• **Data provided**:
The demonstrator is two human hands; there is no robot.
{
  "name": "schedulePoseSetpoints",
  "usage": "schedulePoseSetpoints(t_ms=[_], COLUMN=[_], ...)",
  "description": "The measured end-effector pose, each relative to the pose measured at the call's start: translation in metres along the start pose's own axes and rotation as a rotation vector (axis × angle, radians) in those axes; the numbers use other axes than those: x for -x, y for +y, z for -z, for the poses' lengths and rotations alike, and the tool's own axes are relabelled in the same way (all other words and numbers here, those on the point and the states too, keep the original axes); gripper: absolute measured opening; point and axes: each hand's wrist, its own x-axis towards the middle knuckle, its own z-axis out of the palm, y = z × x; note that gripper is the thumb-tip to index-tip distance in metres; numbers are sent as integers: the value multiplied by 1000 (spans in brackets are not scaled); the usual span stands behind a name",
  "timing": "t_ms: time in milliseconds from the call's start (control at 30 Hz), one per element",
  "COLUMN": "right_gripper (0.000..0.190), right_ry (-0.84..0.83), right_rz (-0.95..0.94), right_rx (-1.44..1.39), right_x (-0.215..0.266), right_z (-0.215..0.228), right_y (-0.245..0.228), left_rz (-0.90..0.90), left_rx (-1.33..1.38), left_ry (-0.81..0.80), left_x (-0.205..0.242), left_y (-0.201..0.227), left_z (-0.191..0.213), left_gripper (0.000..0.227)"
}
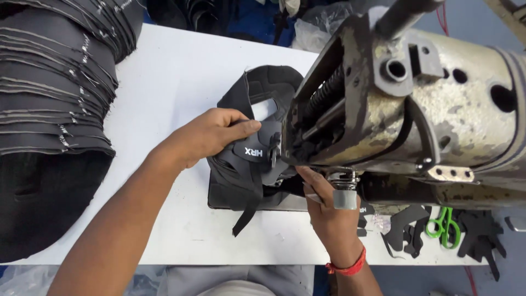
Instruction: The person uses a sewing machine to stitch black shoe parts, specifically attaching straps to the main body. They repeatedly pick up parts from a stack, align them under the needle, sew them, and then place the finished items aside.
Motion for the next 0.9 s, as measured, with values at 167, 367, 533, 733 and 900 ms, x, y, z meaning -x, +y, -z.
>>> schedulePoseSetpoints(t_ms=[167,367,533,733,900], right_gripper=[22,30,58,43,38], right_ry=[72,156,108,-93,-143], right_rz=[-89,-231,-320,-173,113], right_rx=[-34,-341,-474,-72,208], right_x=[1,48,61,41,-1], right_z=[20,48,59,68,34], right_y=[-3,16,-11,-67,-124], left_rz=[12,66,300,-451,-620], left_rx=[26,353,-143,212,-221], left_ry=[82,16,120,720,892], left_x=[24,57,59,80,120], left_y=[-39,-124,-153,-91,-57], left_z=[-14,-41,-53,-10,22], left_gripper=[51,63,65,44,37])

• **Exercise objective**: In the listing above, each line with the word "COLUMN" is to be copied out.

• **Exercise output**:
  "usage": "schedulePoseSetpoints(t_ms=[_], COLUMN=[_], ...)",
  "COLUMN": "right_gripper (0.000..0.190), right_ry (-0.84..0.83), right_rz (-0.95..0.94), right_rx (-1.44..1.39), right_x (-0.215..0.266), right_z (-0.215..0.228), right_y (-0.245..0.228), left_rz (-0.90..0.90), left_rx (-1.33..1.38), left_ry (-0.81..0.80), left_x (-0.205..0.242), left_y (-0.201..0.227), left_z (-0.191..0.213), left_gripper (0.000..0.227)"

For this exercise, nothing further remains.